◆ WORK TO BE COMPLETED
Using the material that follows, output exactly the lines from the one containing "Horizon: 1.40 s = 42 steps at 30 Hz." through the one containing "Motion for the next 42", with both ends kept.

━━━━━━━━━━

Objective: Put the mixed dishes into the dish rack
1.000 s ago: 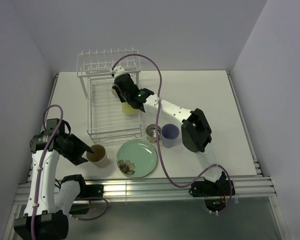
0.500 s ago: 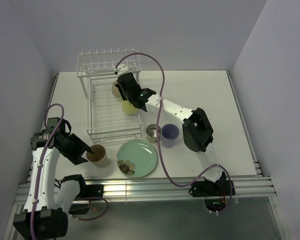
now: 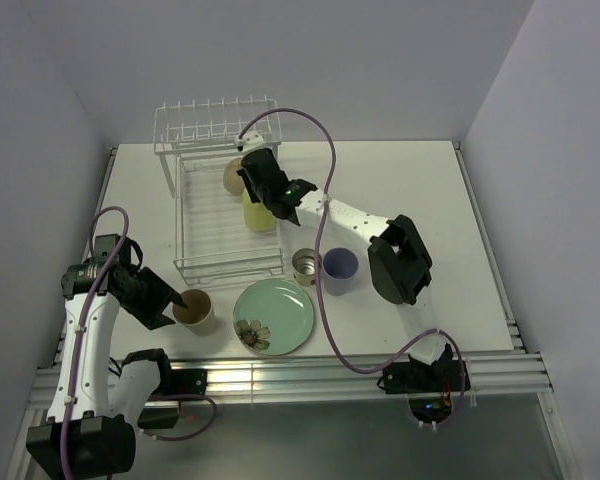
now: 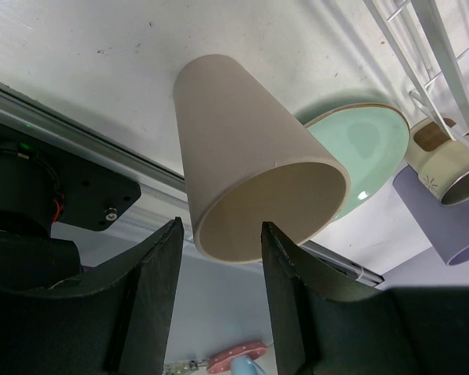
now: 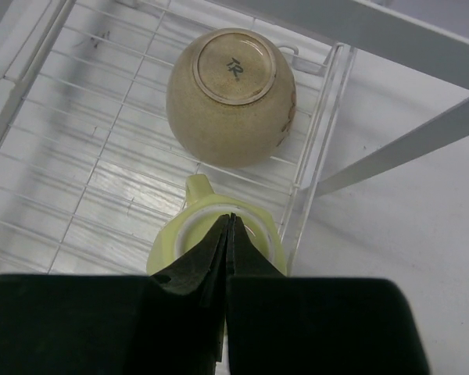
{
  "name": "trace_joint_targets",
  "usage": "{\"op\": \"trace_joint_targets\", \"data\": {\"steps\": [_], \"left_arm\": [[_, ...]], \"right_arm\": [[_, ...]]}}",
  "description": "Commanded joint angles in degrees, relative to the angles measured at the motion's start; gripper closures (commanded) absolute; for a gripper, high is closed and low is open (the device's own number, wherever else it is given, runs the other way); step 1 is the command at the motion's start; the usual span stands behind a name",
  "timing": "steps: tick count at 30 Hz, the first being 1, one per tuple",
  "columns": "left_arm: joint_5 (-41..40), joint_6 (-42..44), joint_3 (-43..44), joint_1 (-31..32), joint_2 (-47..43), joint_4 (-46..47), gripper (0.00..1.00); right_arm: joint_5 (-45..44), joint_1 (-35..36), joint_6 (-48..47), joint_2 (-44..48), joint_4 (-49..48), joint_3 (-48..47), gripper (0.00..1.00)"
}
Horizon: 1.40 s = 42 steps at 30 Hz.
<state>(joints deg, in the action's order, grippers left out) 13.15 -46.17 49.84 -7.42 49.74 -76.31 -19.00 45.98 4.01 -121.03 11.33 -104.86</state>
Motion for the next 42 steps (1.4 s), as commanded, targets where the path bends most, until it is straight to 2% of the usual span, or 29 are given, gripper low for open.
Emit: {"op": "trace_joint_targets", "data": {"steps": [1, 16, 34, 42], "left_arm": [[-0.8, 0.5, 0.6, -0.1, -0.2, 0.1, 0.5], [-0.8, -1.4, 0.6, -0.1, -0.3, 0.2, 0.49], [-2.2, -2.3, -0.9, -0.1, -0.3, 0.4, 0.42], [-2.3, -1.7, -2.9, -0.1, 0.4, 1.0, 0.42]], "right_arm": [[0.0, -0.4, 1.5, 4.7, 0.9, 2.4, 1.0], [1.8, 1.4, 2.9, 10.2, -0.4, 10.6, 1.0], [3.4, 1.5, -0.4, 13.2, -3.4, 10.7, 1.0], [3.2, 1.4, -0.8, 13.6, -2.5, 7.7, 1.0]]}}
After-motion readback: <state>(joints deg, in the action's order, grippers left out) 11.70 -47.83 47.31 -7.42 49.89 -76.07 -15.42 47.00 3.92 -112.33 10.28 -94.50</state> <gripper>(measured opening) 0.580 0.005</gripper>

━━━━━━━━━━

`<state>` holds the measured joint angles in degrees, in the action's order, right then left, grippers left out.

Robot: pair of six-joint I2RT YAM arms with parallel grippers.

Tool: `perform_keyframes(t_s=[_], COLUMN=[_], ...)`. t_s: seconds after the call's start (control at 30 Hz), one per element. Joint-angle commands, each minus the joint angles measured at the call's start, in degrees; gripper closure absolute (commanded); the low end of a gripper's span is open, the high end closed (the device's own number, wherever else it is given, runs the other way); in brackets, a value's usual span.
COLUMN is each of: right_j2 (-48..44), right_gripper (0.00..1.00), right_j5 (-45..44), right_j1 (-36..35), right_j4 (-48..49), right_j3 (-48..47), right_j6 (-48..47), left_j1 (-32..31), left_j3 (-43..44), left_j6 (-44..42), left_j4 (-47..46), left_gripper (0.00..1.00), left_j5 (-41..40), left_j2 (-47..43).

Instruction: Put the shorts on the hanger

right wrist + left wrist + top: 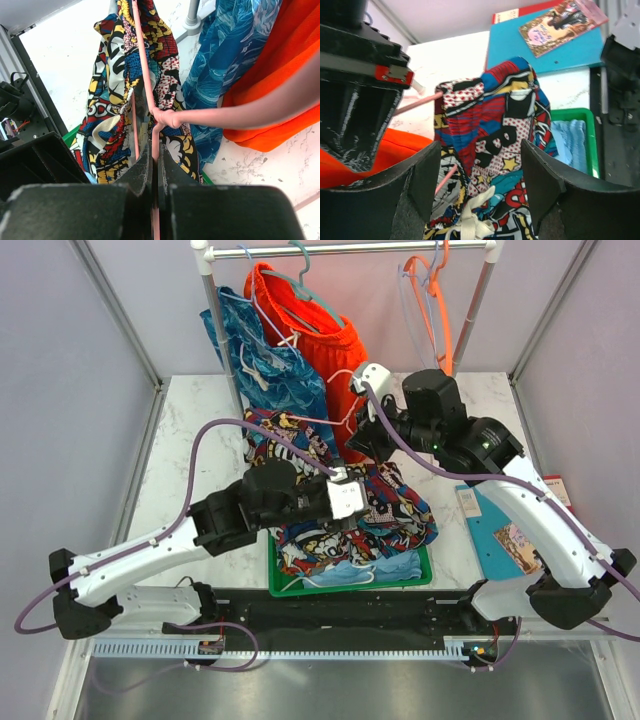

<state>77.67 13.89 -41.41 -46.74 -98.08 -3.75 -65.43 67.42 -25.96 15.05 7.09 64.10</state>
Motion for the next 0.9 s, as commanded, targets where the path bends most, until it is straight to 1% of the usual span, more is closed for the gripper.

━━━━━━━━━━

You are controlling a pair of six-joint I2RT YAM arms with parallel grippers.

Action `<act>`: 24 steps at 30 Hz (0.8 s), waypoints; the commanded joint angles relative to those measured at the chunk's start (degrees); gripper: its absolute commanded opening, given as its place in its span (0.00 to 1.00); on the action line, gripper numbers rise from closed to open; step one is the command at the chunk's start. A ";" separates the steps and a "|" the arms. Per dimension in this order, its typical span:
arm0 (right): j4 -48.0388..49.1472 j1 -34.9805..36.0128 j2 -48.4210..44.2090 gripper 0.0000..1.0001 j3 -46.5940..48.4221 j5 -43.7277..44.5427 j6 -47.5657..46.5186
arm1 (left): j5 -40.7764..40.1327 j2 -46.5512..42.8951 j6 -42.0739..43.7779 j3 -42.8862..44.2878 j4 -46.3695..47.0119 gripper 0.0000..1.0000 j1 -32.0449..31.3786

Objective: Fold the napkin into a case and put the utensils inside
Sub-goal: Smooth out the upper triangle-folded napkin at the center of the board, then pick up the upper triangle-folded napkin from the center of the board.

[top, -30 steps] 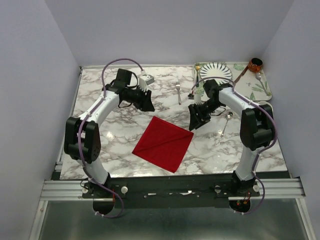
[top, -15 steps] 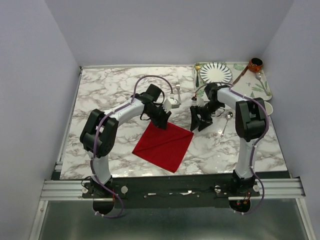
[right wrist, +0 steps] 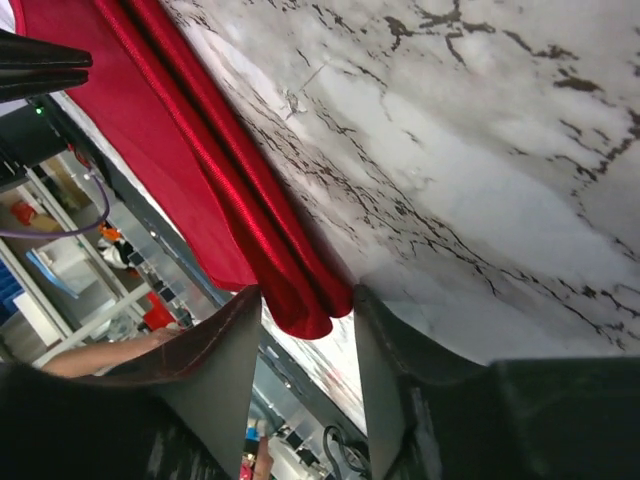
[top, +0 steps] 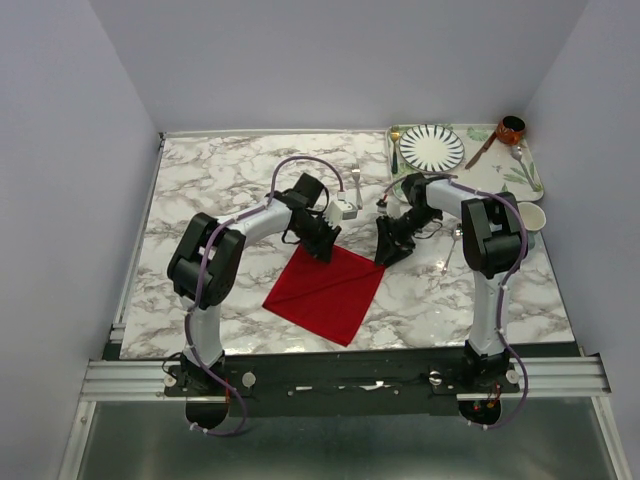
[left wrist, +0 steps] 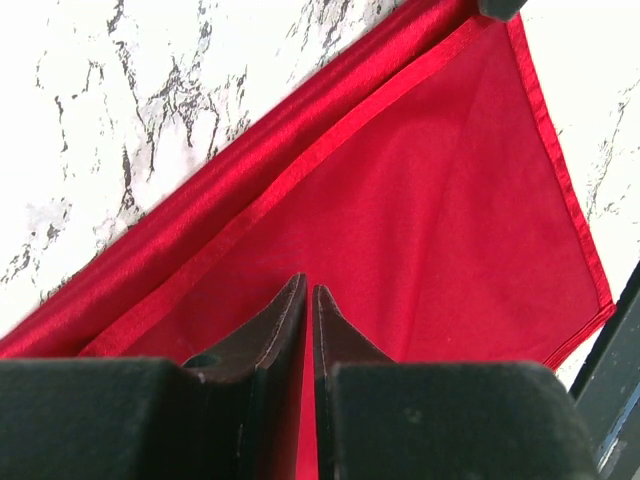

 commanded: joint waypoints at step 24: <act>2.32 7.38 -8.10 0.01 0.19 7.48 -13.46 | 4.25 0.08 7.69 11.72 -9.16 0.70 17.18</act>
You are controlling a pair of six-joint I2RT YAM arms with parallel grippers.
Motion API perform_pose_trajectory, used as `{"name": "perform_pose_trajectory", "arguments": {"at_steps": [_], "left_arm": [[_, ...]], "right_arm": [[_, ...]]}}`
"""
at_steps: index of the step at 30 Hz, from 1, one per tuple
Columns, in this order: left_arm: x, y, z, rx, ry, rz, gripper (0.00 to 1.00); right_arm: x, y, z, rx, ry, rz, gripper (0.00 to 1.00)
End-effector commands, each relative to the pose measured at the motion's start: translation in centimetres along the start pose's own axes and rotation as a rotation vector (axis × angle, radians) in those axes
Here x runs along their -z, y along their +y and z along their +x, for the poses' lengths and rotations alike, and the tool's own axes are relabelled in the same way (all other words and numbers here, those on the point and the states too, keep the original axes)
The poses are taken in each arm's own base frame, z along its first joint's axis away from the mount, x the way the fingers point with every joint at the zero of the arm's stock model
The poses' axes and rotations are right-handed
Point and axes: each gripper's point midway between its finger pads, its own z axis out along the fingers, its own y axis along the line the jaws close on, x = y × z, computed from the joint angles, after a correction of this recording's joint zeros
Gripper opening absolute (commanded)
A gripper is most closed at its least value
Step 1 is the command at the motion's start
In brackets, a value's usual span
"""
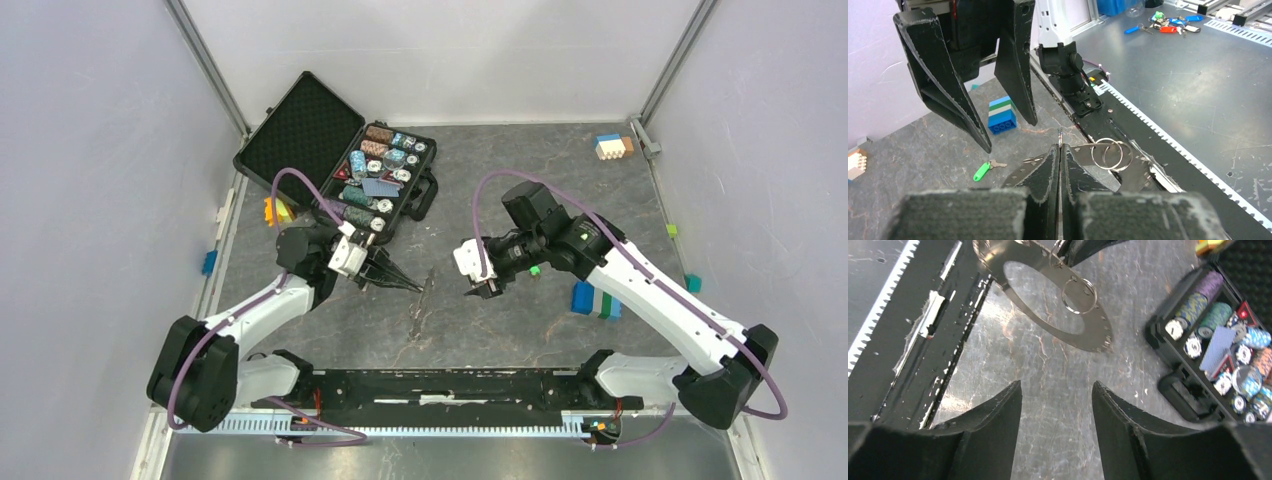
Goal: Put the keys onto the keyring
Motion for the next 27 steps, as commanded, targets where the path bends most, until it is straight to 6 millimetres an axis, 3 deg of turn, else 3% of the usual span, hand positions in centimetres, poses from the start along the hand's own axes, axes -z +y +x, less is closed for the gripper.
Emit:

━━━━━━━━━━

◆ SOLVED PROBLEM
Horizon: 1.40 s = 42 steps at 30 Hz.
<state>(joints deg, in the action's order, grippers left out) 13.15 -46.17 49.84 -7.42 49.74 -76.31 -19.00 45.98 4.01 -121.03 11.33 -104.86</state>
Motion for the next 42 steps (1.4 s), as commanded, targets where the path bends most, until it is straight to 2% of the usual span, or 29 are given, gripper low for open.

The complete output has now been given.